It’s about moral values, people!

Unfortunately, this one isn’t from The Onion, but the WaPo:

Senate Majority Leader Bill Frist signaled yesterday that he and other White House allies will filibuster a bill dealing with the interrogation and prosecution of detainees if they cannot persuade a rival group of Republicans to rewrite key provisions opposed by President Bush.

Frist's chief of staff, Eric M. Ueland, called the dissidents' bill "dead."
Which is a bit of an exaggeration. It’s only been water-boarded within an inch of its life so far.
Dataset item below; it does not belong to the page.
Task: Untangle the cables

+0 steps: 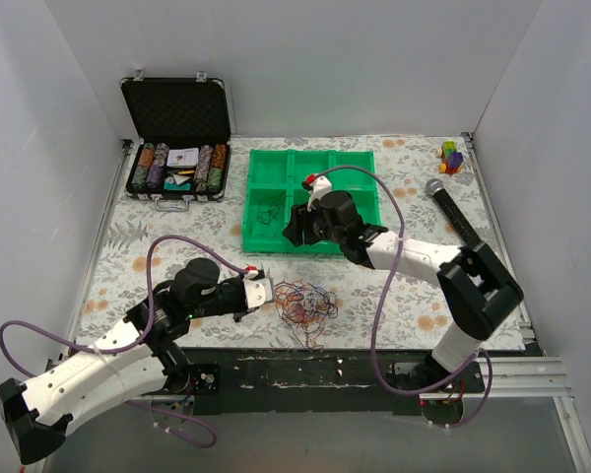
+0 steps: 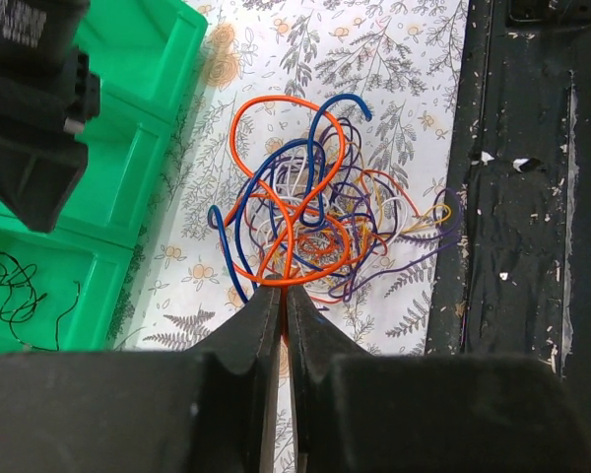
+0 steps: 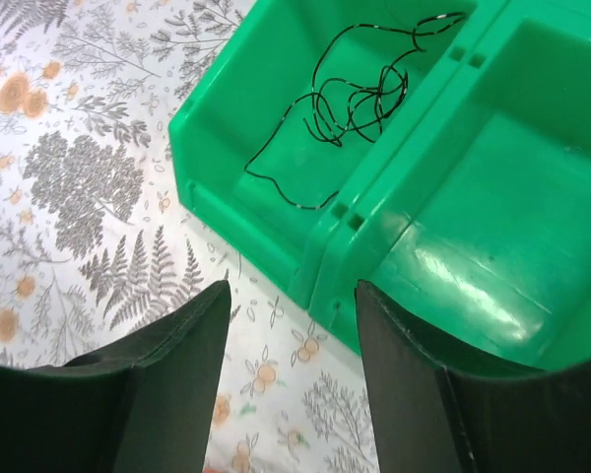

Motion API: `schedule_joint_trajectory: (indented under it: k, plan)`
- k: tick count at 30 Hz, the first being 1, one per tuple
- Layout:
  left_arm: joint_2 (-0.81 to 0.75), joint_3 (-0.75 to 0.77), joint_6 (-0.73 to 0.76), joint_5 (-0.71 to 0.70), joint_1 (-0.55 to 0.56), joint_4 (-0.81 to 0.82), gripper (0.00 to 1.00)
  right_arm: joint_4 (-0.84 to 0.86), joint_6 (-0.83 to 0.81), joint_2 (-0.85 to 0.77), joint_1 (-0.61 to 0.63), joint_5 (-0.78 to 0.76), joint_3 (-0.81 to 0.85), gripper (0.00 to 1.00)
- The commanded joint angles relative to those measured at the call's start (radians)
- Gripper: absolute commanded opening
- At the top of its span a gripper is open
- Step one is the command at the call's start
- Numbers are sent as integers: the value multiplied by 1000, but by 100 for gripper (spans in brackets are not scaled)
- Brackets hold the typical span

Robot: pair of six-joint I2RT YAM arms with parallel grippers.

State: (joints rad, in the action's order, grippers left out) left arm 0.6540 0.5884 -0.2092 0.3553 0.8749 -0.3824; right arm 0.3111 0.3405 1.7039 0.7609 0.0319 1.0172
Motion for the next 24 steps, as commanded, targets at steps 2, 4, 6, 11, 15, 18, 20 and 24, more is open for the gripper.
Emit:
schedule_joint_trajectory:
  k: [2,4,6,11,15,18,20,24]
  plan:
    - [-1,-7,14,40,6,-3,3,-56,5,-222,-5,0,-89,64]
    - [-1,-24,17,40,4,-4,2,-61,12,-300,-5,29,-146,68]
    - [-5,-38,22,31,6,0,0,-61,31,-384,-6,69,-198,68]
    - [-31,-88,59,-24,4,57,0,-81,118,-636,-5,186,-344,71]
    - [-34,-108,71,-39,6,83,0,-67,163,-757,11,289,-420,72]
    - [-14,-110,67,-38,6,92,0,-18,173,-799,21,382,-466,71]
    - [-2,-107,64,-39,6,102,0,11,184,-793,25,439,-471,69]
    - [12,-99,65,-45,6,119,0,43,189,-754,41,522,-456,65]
Frist is unhappy with the bill proposed by Republicans John Warner, John McCain, and Lindsey Graham because they believe that asserting compliance with the Geneva Conventions as long as CIA interrogators don’t engage in “cruel, inhuman, or degrading” treatment of detainees is rooted in language too vague, and could not only give too much leeway to our interrogators, but also “invite nations to interpret the Geneva Conventions is lax ways that could lead to abusive treatment of captured US troops.” They’ve also had the temerity to suggest that the president’s desire to ensure detainees can be convicted with secret evidence they’re not allowed to see for themselves is a fat load of horseshit. (I might be paraphrasing.) Basically, Warner, McCain, and Graham are being vaguely empathetic and logical, so Frist no likey.

Frist struck a more jarring tone, telling reporters that the trio's bill is unacceptable despite its majority support.
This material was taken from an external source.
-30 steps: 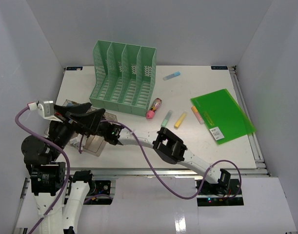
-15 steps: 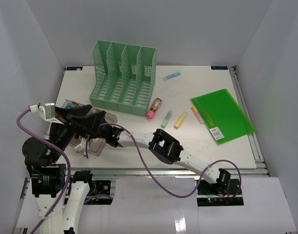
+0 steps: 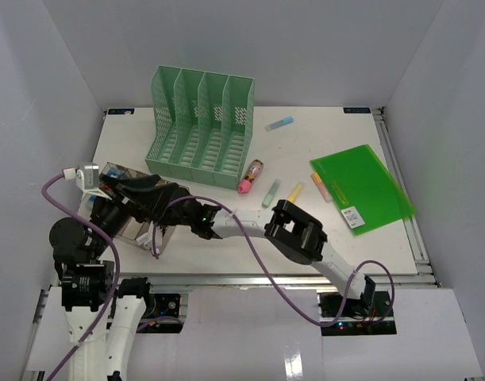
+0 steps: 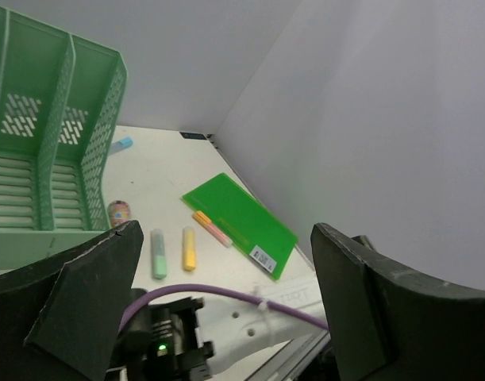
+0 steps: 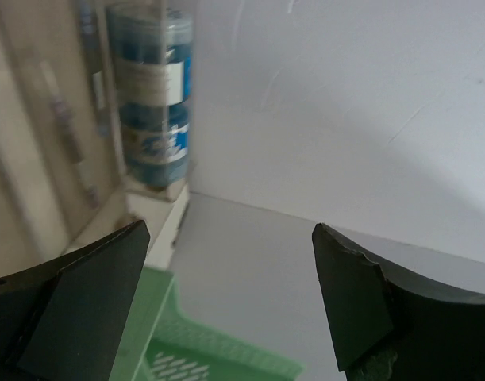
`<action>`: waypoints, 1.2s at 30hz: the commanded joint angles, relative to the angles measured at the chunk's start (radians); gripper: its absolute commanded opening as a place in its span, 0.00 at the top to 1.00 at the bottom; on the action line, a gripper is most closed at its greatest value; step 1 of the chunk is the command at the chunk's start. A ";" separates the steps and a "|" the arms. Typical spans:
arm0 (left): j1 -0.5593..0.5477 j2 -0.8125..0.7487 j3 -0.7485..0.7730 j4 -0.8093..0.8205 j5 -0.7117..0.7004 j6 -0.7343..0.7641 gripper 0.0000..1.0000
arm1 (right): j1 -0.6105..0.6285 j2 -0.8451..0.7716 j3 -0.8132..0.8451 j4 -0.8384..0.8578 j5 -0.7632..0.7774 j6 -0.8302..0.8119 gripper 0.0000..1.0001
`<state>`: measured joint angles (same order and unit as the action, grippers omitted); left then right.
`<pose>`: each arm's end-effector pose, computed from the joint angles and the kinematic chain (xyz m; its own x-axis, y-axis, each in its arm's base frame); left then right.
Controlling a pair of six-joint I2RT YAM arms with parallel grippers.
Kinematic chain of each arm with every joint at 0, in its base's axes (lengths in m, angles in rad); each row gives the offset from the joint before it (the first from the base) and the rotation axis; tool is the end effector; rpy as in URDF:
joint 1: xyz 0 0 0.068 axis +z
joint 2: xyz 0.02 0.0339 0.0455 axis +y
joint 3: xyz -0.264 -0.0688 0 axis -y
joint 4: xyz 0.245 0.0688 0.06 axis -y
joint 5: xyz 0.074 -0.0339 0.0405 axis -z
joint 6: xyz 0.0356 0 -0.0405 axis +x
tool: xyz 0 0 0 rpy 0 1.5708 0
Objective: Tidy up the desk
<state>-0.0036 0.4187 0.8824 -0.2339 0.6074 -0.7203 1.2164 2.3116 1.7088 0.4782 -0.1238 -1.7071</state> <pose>0.0715 -0.0206 0.4076 -0.1973 -0.5409 -0.8176 0.5702 0.6151 -0.5446 0.1841 0.5103 0.2052 0.9700 -0.2115 0.1196 0.0895 -0.1467 -0.9851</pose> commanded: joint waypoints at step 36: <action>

For a bill to pass, Frist said, "it's got to preserve our intelligence programs," including the CIA's aggressive interrogation techniques, and it must "protect classified information from terrorists."
Translation: We need to be able to torture people, bitchez! Compassionate conservatism, baby.
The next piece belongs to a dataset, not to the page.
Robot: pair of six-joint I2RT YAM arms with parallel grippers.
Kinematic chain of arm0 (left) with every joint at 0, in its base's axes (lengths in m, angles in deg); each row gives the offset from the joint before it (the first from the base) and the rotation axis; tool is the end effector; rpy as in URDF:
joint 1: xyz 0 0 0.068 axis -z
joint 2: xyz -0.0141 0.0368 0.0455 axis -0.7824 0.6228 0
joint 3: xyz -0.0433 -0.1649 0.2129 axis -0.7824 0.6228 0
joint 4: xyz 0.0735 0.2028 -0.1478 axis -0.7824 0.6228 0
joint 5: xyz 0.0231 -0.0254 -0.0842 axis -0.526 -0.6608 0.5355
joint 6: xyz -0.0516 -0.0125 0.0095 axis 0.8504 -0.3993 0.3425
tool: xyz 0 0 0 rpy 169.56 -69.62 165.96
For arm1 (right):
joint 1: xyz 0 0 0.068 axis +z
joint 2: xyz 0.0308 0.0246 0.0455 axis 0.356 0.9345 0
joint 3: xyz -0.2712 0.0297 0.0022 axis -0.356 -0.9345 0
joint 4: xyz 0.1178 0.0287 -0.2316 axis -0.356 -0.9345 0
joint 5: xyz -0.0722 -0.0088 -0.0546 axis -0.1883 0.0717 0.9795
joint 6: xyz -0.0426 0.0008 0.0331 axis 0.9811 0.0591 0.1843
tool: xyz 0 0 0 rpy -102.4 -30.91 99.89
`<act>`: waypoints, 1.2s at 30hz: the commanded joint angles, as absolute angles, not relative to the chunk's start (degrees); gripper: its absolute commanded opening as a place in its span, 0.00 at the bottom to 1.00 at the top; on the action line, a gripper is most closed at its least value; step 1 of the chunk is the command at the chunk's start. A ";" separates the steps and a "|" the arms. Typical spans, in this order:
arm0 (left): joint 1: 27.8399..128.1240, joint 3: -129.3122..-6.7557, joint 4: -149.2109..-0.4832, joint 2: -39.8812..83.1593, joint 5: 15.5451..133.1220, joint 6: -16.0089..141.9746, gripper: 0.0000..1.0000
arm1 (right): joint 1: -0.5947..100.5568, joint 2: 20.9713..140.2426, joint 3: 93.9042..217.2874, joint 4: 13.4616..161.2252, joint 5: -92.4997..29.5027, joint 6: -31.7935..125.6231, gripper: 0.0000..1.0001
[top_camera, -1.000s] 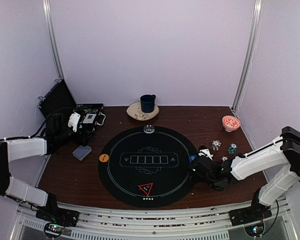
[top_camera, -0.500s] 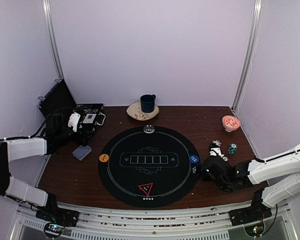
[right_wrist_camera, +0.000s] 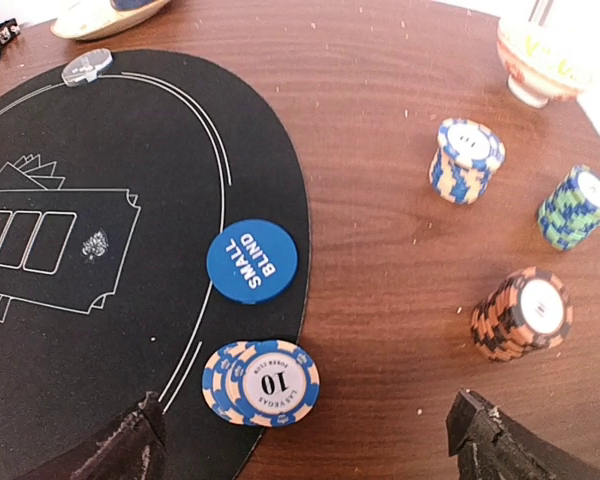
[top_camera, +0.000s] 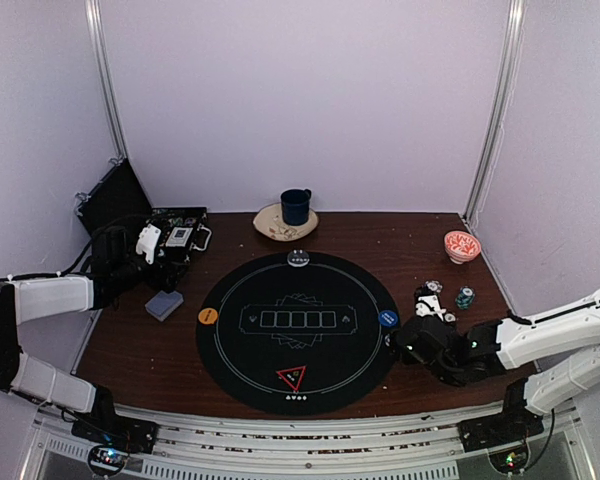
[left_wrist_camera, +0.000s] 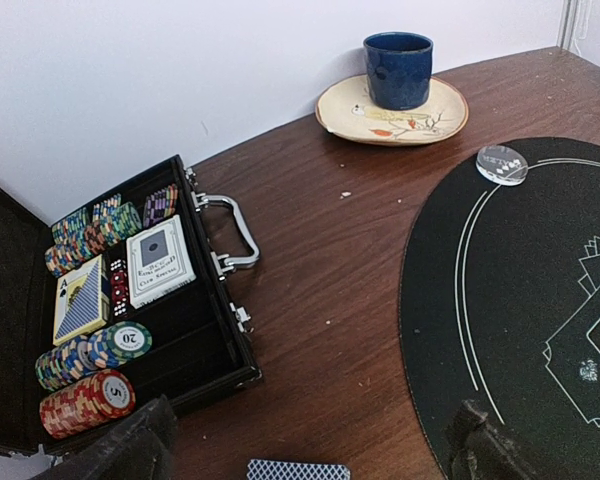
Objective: Distribute texas hold em gaming equipment
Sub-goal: Adjust the poker chips pile on the poker table mat.
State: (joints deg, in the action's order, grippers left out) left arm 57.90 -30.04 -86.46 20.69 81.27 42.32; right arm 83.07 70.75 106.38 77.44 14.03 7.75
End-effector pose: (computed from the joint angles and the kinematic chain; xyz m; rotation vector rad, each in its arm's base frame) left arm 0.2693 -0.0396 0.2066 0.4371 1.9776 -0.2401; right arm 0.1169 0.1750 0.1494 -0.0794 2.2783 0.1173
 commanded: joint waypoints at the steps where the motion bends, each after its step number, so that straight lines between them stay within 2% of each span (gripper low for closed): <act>1: 57.39 -31.46 -88.63 19.69 81.11 42.50 0.98 | 83.33 69.91 106.96 79.11 18.64 11.94 1.00; 5: 57.40 -31.31 -88.72 19.24 81.22 42.44 0.98 | 82.51 70.20 108.28 78.06 20.79 14.00 1.00; 10: 57.46 -31.45 -88.78 19.87 82.16 42.61 0.98 | 81.59 67.45 105.06 86.74 13.70 19.61 1.00; 15: 57.46 -31.60 -88.42 19.52 81.70 42.72 0.98 | 81.66 65.63 104.50 89.18 9.65 20.39 1.00; 26: 57.46 -31.55 -88.56 19.80 81.63 42.66 0.98 | 81.00 75.65 107.55 87.75 7.05 15.08 1.00; 36: 57.42 -31.55 -88.65 19.89 81.67 42.54 0.98 | 75.91 74.22 104.98 90.98 -0.28 13.83 1.00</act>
State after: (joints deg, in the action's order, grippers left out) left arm 57.90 -30.04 -86.46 20.32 81.38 42.32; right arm 77.50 75.69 105.94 89.09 2.62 15.16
As Hilzoy notes: “After all sorts of unspeakable bills have passed the Senate under his leadership, here is where Bill Frist is finally going draw the line: he will not allow limitations on the administration's ability to torture people, or to violate treaties our country has solemnly sworn to abide by. Making it illegal for CIA officials to keep people standing for 40 hours, or to hold them in rooms cooled down to 50 degrees while dousing them with water, or to deprive them of sleep, even when a pretty impressive array of intelligence officials say that these techniques don't work, and an even more impressive group of retired generals say allowing them would put our soldiers at risk: that's just too much for him to swallow.”

That’s because he’s a Real Man, whose objectivity hasn’t been compromised by actually serving in the military, unlike those pussies Warner, McCain, and Graham. Mmm, I love the smell of gorilla testosterone in the morning.

Except…Frist isn’t even just a hardcase with a brain of mush and a heart of stone. If he could truly, genuinely just not abide even the mere thought of “softness” (as speciously defined by pants-wetting chickenhawk warmongers), that would be one thing—a contemptible position to be sure, but at least he’d be a loathsome shit with integrity. Instead, he’s just pandering (via), as per usual.

“This very definitely is going to put a chilling effect on the tremendous strides [McCain] has made in the conservative evangelical community," said the Rev. Louis P. Sheldon, chairman of the Traditional Values Coalition, one of several conservative activists who support Bush's proposal on interrogation techniques.
There you have it. The Traditional Values Coalition supports torture—and anyone who doesn’t risks the ire of the conservative evangelical community, that self-proclaimed beacon of unassailable moral rectitude, who pray to a savior who, when facing certain torture and eventual death, fell to his knees on the Mount of Olives and prayed, “O my Father, if it be possible, let this cup pass from me: nevertheless not as I will, but as thou wilt.”

His fear forgotten, now torture is a traditional value. And Frist, whose only principle is Whatever It Takes and who worships none and nothing but Power, is all too willing to accommodate, to accept the new definition of values as he remakes America in the image of the least American among us.